@guy038 said in Getting "Invalid Regular Expression" for an extremely simple expression:
At this point, I tried to select all the zones around these 11 matches in a small new file, that I named Matches.txt. Then, using the Mark dialog with (?:[^,]*,){13}[\u\l], against this small file, it does return 10 matches ( not 11 as explained in the next post ! )
However, it is distressing to note that the equivalent regex (?:.*?,){13}[\u\l] still fails against this tiny Matches.txt file, of only 16,138 bytes :-((
Unfortunately, it’s quite certain that cases, like that one, may arise when using most of the available regex engines !
There are two ways an implementation can look at a regex:
A regex is a definition of matching character strings.
A regex is a procedure for matching character strings.
From the first perspective, your two expressions are equivalent: they specify the same strings as matches. From the second perspective, they are not: they specify different procedures for finding strings that match.

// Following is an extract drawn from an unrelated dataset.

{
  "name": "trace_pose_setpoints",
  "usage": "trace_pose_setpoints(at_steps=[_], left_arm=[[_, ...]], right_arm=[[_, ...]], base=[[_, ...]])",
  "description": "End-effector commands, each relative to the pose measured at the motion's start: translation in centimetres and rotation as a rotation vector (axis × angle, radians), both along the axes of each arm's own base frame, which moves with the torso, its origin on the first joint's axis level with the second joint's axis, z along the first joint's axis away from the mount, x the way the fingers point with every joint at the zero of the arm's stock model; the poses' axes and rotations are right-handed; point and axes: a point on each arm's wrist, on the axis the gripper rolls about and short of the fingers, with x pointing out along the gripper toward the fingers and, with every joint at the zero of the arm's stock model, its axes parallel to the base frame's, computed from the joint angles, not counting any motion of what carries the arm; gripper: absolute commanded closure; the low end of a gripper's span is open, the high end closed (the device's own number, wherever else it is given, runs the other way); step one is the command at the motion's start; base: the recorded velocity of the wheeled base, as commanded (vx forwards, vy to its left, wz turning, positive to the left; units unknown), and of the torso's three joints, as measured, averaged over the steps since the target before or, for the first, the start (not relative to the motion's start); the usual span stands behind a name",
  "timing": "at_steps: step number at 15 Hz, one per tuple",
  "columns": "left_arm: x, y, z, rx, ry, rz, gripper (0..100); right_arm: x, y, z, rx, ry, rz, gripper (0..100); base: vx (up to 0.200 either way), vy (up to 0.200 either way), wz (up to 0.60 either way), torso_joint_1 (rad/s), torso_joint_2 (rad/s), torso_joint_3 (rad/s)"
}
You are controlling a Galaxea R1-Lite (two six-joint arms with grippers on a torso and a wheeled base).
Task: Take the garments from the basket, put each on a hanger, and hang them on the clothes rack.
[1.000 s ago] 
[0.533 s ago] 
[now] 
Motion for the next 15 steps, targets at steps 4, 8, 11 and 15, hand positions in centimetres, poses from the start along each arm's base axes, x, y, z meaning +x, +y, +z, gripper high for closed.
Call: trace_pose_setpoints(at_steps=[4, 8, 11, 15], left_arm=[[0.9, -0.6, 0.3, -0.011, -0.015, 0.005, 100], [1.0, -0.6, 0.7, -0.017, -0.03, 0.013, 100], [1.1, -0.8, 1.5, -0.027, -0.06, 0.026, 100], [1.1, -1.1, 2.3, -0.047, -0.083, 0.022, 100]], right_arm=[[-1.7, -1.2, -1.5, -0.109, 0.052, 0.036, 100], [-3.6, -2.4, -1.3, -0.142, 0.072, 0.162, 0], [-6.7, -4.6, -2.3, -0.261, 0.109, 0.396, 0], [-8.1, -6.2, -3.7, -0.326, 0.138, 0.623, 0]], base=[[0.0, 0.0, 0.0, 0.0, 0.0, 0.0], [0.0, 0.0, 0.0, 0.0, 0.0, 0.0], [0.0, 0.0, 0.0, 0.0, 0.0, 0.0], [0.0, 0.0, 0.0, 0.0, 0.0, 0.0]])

No one has found a way to implement back references using method 1. Once your regular expression syntax includes the ability to use back references, you are stuck with the procedural interpretation.
There are other features of PERL-compatible regular expressions that present problems, but back references are the killer.
I’m speculating here, but I think once you include any back reference in an expression, it breaks the ability to process any part of the expression that occurs before the back reference as a definition rather than a procedure. (I’m not certain of that. I have no doubt someone does know the answer to that… but that someone isn’t me.)
So I think you’ll find all those more efficient regular expression engines implement a severely restricted syntax for regular expressions which omits features none of us would like to do without (particularly, back references).
What I’ve also speculated is that perhaps a regular expression engine could include two engines: one which processes using the ”definition” approach for expressions to which it is applicable, and one which uses the “procedural” approach for the remaining expressions. I don’t know if any do that now.